Saved entries:
§ §

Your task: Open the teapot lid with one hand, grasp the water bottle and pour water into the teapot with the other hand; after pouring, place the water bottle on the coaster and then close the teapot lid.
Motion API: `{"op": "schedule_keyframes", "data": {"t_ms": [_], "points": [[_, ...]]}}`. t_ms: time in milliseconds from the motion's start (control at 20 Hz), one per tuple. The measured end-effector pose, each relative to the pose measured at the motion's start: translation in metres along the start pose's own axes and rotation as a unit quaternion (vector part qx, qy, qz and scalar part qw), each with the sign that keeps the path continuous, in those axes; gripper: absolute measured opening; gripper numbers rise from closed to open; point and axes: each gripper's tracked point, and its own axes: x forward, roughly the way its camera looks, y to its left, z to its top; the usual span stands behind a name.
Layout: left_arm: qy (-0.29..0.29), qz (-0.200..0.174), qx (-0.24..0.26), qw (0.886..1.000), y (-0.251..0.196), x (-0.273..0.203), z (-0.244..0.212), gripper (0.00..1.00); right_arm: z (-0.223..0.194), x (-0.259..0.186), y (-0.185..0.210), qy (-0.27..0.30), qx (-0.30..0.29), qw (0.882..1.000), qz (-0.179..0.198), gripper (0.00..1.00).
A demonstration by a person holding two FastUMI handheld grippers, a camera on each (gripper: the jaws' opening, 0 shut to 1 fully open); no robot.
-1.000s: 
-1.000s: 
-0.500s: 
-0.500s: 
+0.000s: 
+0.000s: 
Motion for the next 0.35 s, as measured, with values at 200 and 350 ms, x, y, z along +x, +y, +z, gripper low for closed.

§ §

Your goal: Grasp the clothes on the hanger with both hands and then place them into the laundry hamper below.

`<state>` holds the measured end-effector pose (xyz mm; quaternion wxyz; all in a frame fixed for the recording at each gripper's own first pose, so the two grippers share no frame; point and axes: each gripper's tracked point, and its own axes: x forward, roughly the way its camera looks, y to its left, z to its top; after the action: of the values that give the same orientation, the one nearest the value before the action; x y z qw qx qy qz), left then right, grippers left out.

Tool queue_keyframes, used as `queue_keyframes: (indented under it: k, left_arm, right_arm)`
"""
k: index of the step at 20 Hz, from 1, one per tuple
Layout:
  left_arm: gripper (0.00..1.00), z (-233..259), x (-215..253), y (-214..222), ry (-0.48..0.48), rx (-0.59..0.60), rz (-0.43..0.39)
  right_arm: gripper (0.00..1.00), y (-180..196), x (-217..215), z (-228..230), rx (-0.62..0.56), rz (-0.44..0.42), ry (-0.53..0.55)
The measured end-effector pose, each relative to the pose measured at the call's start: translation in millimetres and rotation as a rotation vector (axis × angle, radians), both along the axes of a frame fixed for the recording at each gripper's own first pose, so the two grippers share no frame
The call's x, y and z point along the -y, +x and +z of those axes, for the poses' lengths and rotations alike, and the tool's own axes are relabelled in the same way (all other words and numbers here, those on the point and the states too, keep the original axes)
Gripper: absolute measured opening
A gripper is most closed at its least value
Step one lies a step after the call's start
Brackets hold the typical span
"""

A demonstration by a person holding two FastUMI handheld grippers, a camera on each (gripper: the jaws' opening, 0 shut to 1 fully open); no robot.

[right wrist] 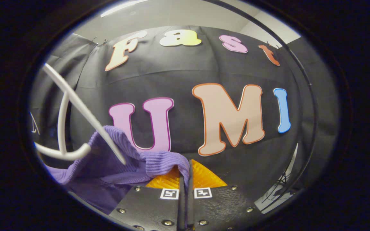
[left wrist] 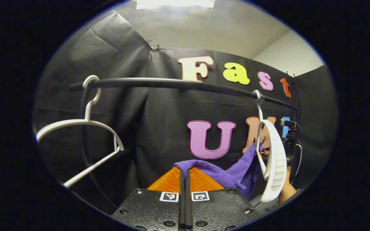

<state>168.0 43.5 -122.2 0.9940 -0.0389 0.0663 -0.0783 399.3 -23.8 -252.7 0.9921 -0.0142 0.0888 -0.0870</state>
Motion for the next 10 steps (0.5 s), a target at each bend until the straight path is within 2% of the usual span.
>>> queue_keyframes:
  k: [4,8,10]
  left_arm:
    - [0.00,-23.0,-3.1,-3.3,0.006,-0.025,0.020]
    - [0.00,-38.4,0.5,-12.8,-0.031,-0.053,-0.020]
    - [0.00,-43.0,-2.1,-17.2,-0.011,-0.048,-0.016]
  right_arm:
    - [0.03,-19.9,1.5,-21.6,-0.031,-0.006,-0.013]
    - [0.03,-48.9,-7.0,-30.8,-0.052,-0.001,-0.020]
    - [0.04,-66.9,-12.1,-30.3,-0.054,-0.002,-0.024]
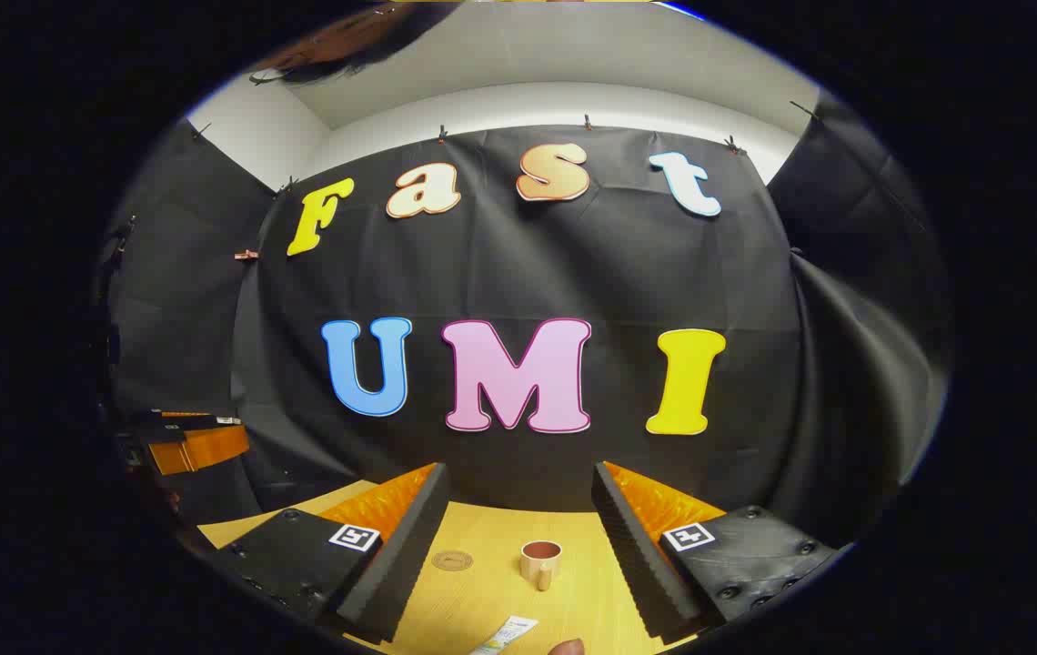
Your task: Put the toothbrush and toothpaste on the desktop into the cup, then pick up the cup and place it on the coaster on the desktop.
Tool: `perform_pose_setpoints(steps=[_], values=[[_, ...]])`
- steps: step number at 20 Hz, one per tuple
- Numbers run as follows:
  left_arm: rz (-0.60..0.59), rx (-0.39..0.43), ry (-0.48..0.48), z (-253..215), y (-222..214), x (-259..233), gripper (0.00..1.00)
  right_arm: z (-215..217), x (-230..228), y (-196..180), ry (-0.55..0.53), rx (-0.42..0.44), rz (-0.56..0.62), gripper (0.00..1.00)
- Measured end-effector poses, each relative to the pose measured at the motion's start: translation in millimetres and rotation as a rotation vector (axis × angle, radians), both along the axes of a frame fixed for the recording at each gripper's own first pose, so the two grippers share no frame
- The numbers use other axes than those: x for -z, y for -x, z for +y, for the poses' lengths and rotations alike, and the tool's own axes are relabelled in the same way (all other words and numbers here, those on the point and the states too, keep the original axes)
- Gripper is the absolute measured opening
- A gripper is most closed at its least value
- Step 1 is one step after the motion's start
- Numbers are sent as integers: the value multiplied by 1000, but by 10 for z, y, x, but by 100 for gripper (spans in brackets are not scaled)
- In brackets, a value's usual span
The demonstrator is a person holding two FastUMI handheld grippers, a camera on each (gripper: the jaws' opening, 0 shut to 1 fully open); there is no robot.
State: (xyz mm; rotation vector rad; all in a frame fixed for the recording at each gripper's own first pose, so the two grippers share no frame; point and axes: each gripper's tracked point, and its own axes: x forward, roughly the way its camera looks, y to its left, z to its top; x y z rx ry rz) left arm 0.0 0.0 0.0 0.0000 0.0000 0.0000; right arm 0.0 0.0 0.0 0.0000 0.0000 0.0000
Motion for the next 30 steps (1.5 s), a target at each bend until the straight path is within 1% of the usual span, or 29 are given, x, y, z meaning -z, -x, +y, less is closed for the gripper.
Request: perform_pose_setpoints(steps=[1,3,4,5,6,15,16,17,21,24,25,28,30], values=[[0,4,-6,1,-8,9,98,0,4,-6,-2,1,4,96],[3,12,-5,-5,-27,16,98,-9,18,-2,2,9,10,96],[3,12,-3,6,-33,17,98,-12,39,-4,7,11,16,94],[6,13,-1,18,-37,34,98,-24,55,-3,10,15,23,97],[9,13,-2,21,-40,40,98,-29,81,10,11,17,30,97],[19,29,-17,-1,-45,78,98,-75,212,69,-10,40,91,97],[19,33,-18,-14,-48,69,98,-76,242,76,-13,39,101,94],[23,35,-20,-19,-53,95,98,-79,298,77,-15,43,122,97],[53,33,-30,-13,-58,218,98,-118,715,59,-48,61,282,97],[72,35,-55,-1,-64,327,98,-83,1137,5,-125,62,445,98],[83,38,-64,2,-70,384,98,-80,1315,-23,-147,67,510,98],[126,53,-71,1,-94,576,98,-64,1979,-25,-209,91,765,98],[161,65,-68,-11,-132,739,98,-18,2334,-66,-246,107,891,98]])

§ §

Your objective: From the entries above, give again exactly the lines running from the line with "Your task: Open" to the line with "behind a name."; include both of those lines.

Response for this exercise:
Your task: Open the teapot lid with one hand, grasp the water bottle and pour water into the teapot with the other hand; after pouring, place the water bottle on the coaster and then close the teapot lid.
Motion API: `{"op": "schedule_keyframes", "data": {"t_ms": [_], "points": [[_, ...]]}}`. t_ms: time in milliseconds from the motion's start (control at 20 Hz), one per tuple. The measured end-effector pose, each relative to the pose measured at the motion's start: translation in metres along the start pose's own axes and rotation as a unit quaternion (vector part qx, qy, qz and scalar part qw), each with the sign that keeps the path continuous, in those axes; gripper: absolute measured opening; gripper numbers rise from closed to open; point and axes: each gripper's tracked point, and its own axes: x forward, roughly the way its camera looks, y to its left, z to its top; the usual span stands behind a name.

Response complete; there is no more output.